Exercise description ▸ Lines from the start of the data through the line containing "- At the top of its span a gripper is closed" must be given again exactly. Leave the others out.

Supplied data ▸
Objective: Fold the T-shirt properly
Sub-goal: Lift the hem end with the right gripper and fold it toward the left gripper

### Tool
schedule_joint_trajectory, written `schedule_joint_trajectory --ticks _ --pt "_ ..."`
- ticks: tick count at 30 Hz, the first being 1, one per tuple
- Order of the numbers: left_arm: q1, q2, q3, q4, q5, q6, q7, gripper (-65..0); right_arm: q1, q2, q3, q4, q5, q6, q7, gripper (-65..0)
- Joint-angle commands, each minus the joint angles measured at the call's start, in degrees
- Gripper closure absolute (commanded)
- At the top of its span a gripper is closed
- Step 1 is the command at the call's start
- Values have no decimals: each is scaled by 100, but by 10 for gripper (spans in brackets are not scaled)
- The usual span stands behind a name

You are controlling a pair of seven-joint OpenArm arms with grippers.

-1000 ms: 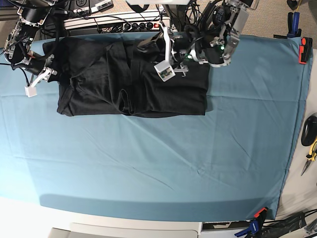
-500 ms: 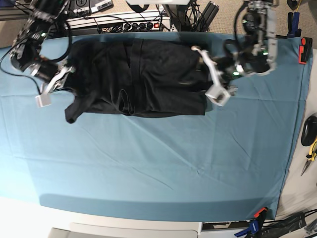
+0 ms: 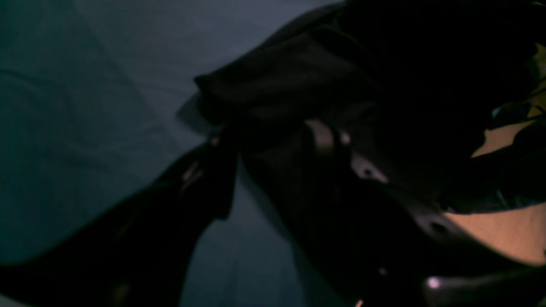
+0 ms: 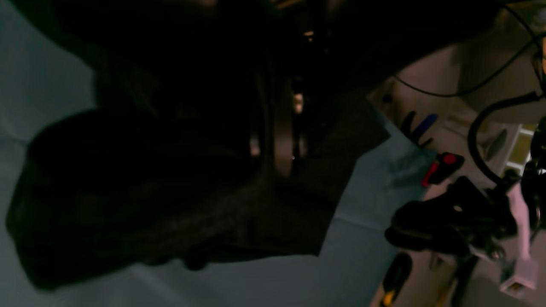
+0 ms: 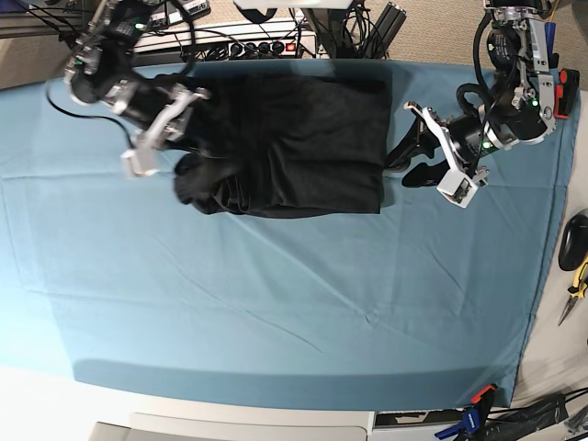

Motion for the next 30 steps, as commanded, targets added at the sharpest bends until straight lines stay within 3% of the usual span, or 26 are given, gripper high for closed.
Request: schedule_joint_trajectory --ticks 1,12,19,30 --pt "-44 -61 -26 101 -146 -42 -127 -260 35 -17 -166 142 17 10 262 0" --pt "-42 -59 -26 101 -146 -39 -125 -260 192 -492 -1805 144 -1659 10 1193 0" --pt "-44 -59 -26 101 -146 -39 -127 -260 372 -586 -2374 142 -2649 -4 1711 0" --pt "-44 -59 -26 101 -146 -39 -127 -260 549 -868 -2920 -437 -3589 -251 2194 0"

Task output ▸
Objective: Fold the T-shirt properly
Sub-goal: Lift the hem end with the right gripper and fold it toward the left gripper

### Tool
schedule_joint_trajectory, written `schedule_joint_trajectory --ticks _ --pt "_ ..."`
- ticks: tick count at 30 Hz, the first being 1, one per tuple
- Order of the numbers: left_arm: q1, q2, q3, q4, q5, q6, q7, gripper (-65..0); right_arm: q1, q2, q3, q4, q5, q6, q7, gripper (-65..0)
- Joint-angle commands, each minus the joint angles measured at the call's start, in degrees
- Gripper closure absolute (commanded)
- At the top of its span a gripper is closed

This finishes the answer to the exercise.